→ What the task asks: Looking at the entries, say how many lines contain the string "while". Offer nothing besides the number.
Start of Given records
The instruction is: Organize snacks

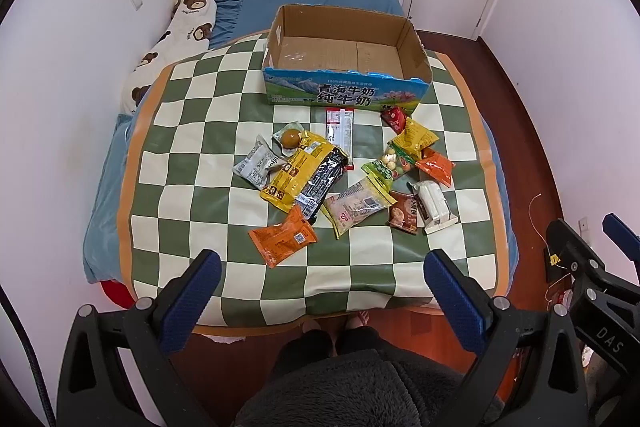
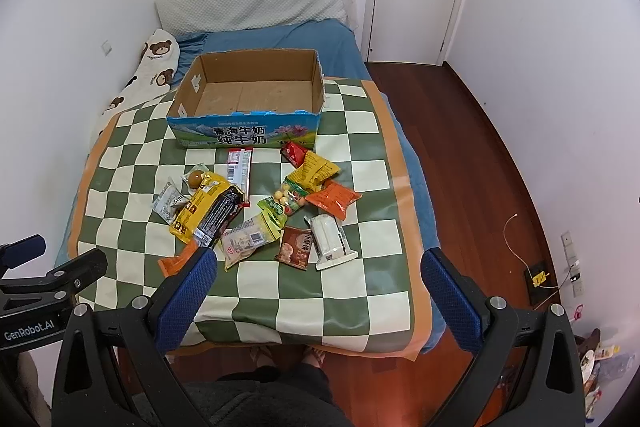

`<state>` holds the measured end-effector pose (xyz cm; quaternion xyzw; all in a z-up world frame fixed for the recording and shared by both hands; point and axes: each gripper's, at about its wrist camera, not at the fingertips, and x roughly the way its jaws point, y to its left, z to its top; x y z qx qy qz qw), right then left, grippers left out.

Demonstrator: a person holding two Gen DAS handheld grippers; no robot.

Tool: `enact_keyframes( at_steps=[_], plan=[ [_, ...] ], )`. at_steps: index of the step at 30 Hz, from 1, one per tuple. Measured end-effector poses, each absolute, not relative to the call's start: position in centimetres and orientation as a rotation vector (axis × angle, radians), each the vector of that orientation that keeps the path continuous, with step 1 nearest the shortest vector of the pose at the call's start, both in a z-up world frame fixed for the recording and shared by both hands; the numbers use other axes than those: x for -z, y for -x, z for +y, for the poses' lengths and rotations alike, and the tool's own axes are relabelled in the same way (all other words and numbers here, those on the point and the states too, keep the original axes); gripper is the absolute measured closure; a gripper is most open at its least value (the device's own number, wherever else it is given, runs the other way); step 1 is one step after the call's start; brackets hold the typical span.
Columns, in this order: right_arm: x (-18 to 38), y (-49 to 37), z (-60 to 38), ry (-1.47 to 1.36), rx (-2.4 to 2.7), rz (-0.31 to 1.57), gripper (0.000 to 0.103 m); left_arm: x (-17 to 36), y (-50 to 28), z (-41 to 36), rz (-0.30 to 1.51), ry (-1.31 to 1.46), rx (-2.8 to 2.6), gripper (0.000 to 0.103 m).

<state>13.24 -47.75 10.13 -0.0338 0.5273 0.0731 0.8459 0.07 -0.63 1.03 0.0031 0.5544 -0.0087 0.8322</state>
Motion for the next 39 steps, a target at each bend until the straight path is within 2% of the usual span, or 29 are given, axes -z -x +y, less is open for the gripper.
enact_keyframes(
  at_steps=[39],
  plan=[
    [-11.5, -12.9, -47.2, 0.07, -0.153, 1.082, 0.0, -2.3, -0.5, -1.3, 1.146, -0.003, 0.026, 0.0]
  ],
)
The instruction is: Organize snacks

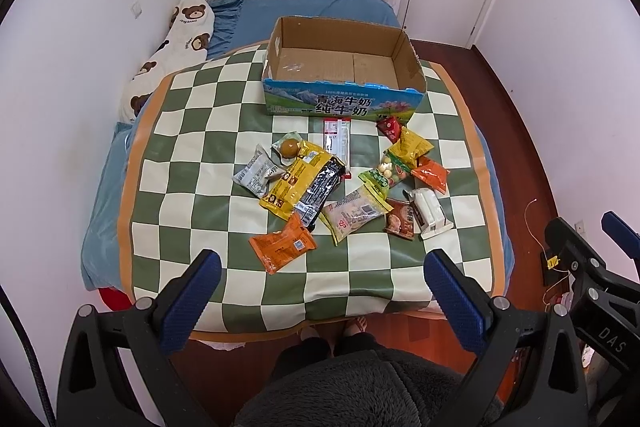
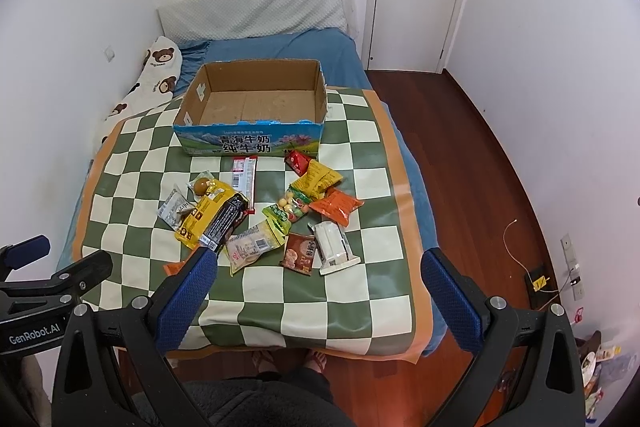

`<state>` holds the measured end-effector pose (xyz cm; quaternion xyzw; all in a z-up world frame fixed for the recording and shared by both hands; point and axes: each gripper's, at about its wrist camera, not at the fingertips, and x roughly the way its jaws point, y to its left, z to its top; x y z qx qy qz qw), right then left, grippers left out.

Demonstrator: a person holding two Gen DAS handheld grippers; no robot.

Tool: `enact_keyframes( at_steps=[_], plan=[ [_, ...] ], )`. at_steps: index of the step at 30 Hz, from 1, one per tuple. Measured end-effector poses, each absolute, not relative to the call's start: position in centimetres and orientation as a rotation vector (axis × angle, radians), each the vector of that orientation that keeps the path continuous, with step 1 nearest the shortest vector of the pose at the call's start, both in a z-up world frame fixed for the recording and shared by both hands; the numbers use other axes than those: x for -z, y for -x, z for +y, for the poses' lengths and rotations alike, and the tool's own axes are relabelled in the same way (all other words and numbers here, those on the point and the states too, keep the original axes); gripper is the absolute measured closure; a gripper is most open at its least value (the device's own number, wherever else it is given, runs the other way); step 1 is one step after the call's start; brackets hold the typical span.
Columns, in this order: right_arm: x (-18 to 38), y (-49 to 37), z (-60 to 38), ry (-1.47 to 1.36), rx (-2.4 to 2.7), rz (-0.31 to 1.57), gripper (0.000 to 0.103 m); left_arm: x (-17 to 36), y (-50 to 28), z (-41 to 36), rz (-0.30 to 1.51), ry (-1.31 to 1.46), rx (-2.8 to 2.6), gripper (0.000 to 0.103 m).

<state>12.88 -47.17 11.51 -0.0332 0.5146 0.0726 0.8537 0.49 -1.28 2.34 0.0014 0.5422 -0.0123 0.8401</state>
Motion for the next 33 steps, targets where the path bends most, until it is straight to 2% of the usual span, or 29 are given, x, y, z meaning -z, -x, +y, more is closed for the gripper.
enact_keyframes(
  at_steps=[26, 33],
  plan=[
    [-12.3, -12.6, -47.0, 0.047, -0.168, 1.072, 0.0, -2.9, 0.3, -0.1, 1.127, 0.008, 0.025, 0.0],
    [-9.5, -13.9, -47.2, -0.017, -0.156, 1.134, 0.0, -0.1, -1.8, 1.9, 1.128, -0.016, -0.017, 0.0]
  ],
)
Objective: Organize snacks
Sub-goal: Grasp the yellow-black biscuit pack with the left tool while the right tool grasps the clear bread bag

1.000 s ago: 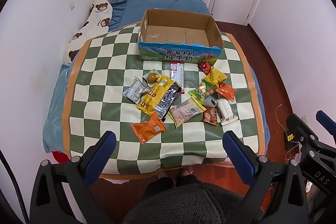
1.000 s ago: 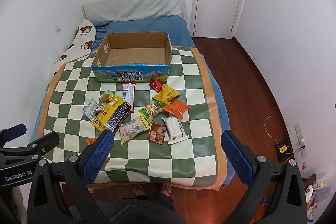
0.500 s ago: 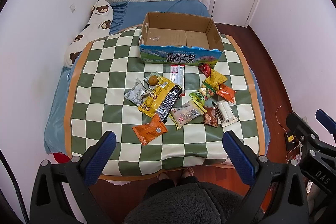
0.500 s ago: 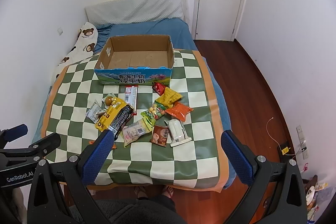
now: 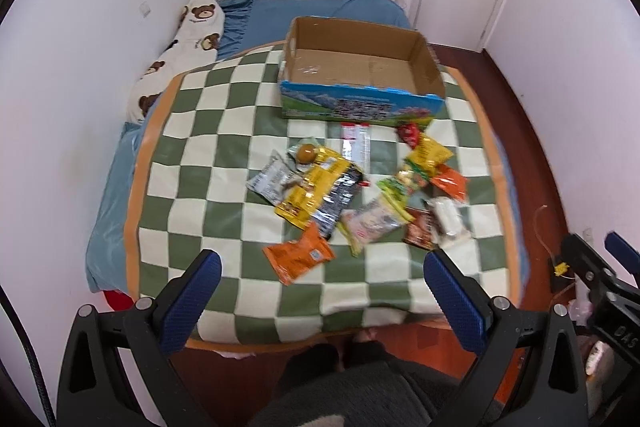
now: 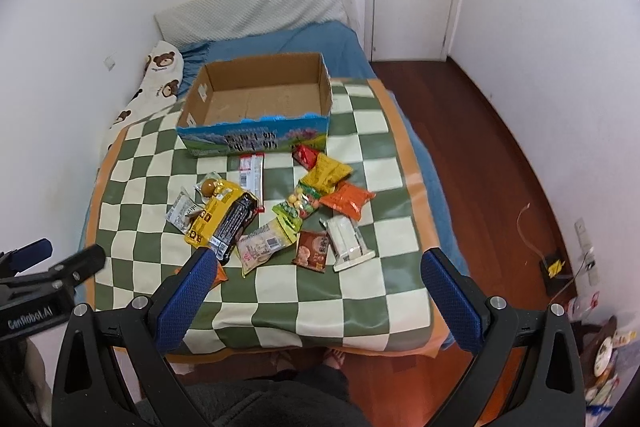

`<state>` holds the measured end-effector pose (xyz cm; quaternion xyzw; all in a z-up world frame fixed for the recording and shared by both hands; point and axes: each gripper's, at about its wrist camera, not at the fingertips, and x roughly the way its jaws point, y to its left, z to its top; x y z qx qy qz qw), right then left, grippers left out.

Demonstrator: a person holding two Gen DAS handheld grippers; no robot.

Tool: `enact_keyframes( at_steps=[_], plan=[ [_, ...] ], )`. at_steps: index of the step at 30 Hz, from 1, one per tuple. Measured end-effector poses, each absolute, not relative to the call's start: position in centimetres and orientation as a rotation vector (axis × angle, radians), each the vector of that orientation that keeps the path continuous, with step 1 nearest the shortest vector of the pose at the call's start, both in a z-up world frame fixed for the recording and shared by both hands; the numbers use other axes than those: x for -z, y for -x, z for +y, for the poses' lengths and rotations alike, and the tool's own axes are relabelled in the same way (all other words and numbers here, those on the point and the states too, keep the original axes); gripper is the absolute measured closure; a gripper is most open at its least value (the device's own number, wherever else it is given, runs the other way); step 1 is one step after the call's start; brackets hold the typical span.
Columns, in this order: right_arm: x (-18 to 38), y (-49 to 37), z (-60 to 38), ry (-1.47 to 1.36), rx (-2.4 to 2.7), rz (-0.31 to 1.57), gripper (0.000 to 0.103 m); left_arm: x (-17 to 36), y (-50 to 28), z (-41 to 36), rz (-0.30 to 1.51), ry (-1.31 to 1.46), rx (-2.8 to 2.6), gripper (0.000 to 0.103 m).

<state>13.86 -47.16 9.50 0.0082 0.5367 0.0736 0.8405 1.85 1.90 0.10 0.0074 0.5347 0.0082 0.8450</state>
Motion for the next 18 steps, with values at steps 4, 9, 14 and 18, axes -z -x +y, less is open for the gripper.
enact_keyframes(
  at_steps=[4, 9, 14, 18],
  plan=[
    [-4.7, -16.0, -46.7, -0.082, -0.169, 1.23, 0.0, 3.9, -4.4, 3.2, 1.151, -0.133, -0.056, 0.0],
    [2.5, -18.7, -44.9, -0.123, -0.176, 1.354, 0.0, 10.9, -7.2, 4.2, 1.234, -0.325, -0.034, 0.0],
    [10.5, -20.9, -42.4, -0.184, -0.187, 1.496, 0.0, 17.4, -10.3, 5.0, 1.33, -0.427, 0.027, 0.0],
    [16.1, -22.4, -40.4, -0.289, -0.176, 1.59, 0.0, 20.9, -14.4, 4.5, 1.347, -0.505, 0.073, 0.0]
  ],
)
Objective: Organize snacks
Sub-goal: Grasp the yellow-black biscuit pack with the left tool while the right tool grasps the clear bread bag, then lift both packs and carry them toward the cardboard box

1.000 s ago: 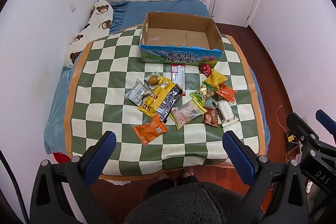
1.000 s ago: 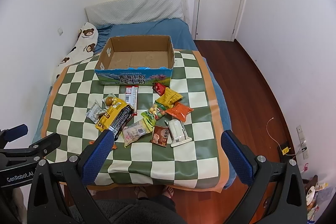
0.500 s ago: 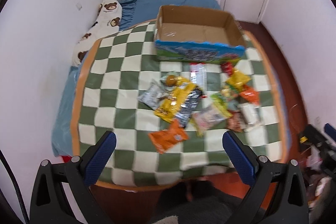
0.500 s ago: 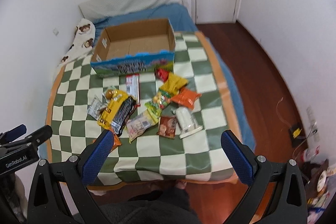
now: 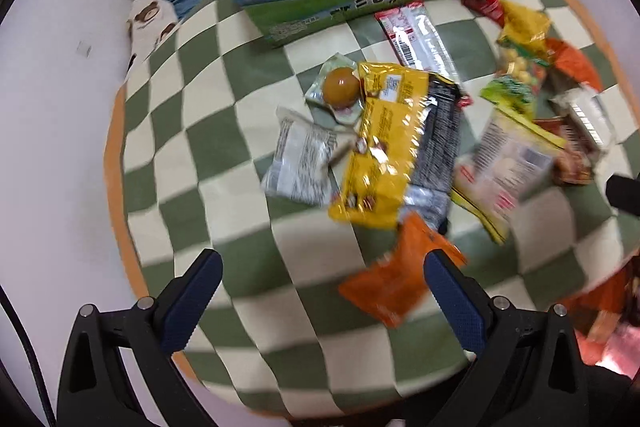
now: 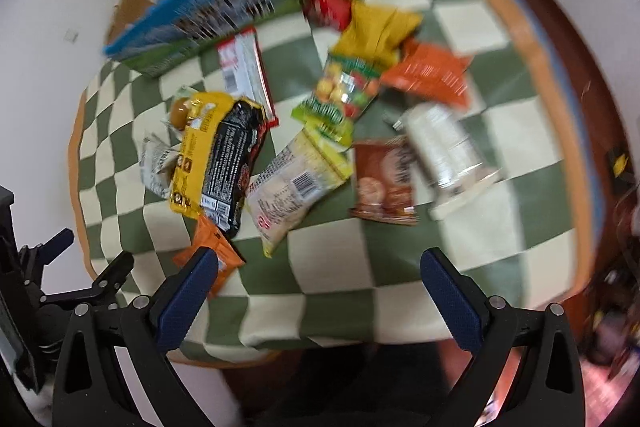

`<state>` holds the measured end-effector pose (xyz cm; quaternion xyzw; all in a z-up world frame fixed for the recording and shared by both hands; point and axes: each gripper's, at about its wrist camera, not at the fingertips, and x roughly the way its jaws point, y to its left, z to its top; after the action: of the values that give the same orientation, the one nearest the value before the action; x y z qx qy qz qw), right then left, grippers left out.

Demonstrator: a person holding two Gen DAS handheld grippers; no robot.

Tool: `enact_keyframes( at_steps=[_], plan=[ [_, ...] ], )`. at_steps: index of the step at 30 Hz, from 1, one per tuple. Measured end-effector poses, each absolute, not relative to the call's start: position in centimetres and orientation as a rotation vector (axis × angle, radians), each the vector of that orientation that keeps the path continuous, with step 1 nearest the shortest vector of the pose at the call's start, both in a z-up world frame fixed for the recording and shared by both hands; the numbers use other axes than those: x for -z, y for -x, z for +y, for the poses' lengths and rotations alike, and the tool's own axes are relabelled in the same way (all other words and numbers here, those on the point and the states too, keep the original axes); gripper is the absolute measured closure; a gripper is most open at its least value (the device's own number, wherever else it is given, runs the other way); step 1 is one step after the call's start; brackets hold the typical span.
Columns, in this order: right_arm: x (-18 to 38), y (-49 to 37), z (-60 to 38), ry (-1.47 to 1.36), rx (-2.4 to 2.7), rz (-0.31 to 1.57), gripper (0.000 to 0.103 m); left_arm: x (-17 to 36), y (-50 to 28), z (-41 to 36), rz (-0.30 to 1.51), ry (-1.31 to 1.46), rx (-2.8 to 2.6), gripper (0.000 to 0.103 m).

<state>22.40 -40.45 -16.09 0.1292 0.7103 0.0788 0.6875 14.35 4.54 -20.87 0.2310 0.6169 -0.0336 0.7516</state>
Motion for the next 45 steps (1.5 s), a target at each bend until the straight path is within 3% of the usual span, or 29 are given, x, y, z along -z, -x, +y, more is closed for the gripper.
enact_keyframes(
  at_steps=[12, 14, 17, 24, 26, 28, 31, 38, 43, 45],
  plan=[
    [28.1, -26.6, -35.5, -0.689, 0.041, 1.668, 0.015, 26.0, -21.0, 3.4, 1.411, -0.656, 0.105, 0.0],
    [29.9, -26.9, -34.2, -0.688, 0.04, 1.703, 0.04, 26.5, -20.9, 3.1, 1.417, -0.675, 0.12, 0.0],
    [30.8, -27.0, -33.0, -0.593, -0.019, 1.75, 0.052, 26.8, -20.8, 2.5, 1.439, -0.669, 0.167, 0.0],
    [29.3, -27.1, -33.4, -0.23, -0.22, 1.825, 0.052, 29.4, -22.0, -0.5, 1.565, -0.575, 0.318, 0.0],
    [29.3, -27.1, -33.8, -0.175, -0.219, 1.82, 0.043, 30.5, -22.1, -1.6, 1.586, -0.583, 0.36, 0.002],
    [29.0, -27.4, -34.0, -0.168, -0.221, 1.806, 0.036, 31.2, -22.2, -2.2, 1.582, -0.581, 0.35, 0.017],
    [27.8, -26.8, -34.2, -0.156, -0.157, 1.761, 0.03, 31.4, -23.0, -1.1, 1.579, -0.488, 0.301, 0.02],
    [24.7, -26.2, -33.6, -0.213, -0.052, 1.678, 0.03, 30.0, -21.9, 6.0, 1.615, -0.105, 0.042, 0.02],
    [26.4, -26.5, -32.9, -0.188, -0.011, 1.695, 0.03, 31.6, -19.8, 10.1, 1.689, 0.029, 0.008, 0.019],
    [27.8, -26.4, -31.8, -0.15, -0.02, 1.719, 0.039, 32.3, -19.3, 10.6, 1.698, 0.019, 0.041, 0.018]
  ],
)
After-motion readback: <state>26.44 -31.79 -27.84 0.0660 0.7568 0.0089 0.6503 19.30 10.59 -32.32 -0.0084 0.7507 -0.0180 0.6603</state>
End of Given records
→ Finished exercise: 2